Druggable Molecular Targets for the Treatment of Triple Negative Breast Cancer

Affiliations
  • 1Molecular Oncology, Basil Hetzel Institute, The Queen Elizabeth Hospital, Woodville South, Australia. jenny.hardingham@sa.gov.au
  • 2Adelaide Medical School, University of Adelaide, Adelaide, Australia.
  • 3Medical Oncology, The Queen Elizabeth Hospital, Woodville South, Australia.

Abstract

Breast cancer (BC) is still the most common cancer among women worldwide. Amongst the subtypes of BC, triple negative breast cancer (TNBC) is characterized by deficient expression of estrogen, progesterone, and human epidermal growth factor receptor 2 receptors. These patients are therefore not given the option of targeted therapy and have worse prognosis as a result. Consequently, much research has been devoted to identifying specific molecular targets that can be utilized for targeted cancer therapy, thereby limiting the progression and metastasis of this invasive tumor, and improving patient outcomes. In this review, we have focused on the molecular targets in TNBC, categorizing these into targets within the immune system such as immune checkpoint modulators, intra-nuclear targets, intracellular targets, and cell surface targets.

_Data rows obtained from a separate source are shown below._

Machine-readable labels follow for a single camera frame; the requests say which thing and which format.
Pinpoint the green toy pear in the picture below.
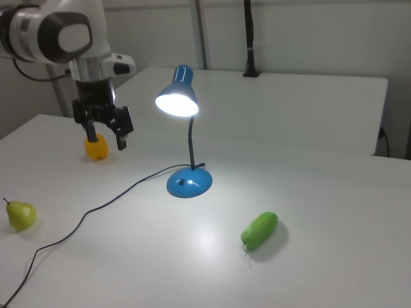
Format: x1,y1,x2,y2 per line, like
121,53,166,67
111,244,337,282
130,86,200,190
3,198,38,231

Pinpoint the black lamp power cable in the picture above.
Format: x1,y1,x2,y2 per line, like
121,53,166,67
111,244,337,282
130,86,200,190
1,162,206,308

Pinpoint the black wall socket cable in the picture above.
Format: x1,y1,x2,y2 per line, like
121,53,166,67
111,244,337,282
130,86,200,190
378,126,390,158

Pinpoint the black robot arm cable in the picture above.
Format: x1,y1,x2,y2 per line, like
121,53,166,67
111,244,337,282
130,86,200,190
12,58,71,81

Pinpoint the blue gooseneck desk lamp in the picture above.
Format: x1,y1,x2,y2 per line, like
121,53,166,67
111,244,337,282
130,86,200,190
155,64,213,198

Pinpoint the grey partition post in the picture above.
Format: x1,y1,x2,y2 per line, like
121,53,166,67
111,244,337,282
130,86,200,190
195,0,210,70

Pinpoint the black clamped stand pole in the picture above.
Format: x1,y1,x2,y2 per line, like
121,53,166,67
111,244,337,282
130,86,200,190
242,0,263,78

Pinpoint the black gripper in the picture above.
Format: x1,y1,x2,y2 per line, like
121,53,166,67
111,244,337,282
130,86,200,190
72,78,134,151

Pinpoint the yellow toy bell pepper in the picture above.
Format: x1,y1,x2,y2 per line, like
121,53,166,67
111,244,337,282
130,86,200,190
83,133,110,161

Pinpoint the green toy cucumber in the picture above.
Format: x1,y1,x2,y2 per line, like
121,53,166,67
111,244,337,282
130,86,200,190
240,210,279,257

The aim of this review is to introduce and summarize the known targets and drugs under investigation in phase II or III clinical trials, while introducing additional possible targets for future drug development. This review brings a tangible benefit to cancer researchers who seek a comprehensive comparison of TNBC treatment options.

Keyword

Clinical trial; Drug therapy; Triple negative breast neoplasms

MeSH Terms

Breast Neoplasms
Drug Therapy
Estrogens
Female
Humans
Immune System
Neoplasm Metastasis
Progesterone
Prognosis
Receptor, Epidermal Growth Factor
Triple Negative Breast Neoplasms*
Estrogens
Progesterone
Receptor, Epidermal Growth Factor

Figure

  • Figure 1 Major druggable targets expressed as proteins or glycoproteins and functioning as receptors, ligands, channels, mitotic protein kinases or nuclear receptors. TIM-3 = T cell immunoglobulin and mucin-domain containing-3; PD-1 = programmed cell death protein 1; PD-L1 = programmed death-ligand 1; Hh = hedgehog; VEGFR2 = vascular endothelial growth factor receptor 2; FGFR = fibroblast growth factor receptor; EGFR = epidermal growth factor receptor; GPNMB = glycoprotein non-metastatic B; Trop-2 = trophoblast antigen 2; AR = androgen receptor; CSF1R = colony stimulating factor 1 receptor; FZD = frizzled.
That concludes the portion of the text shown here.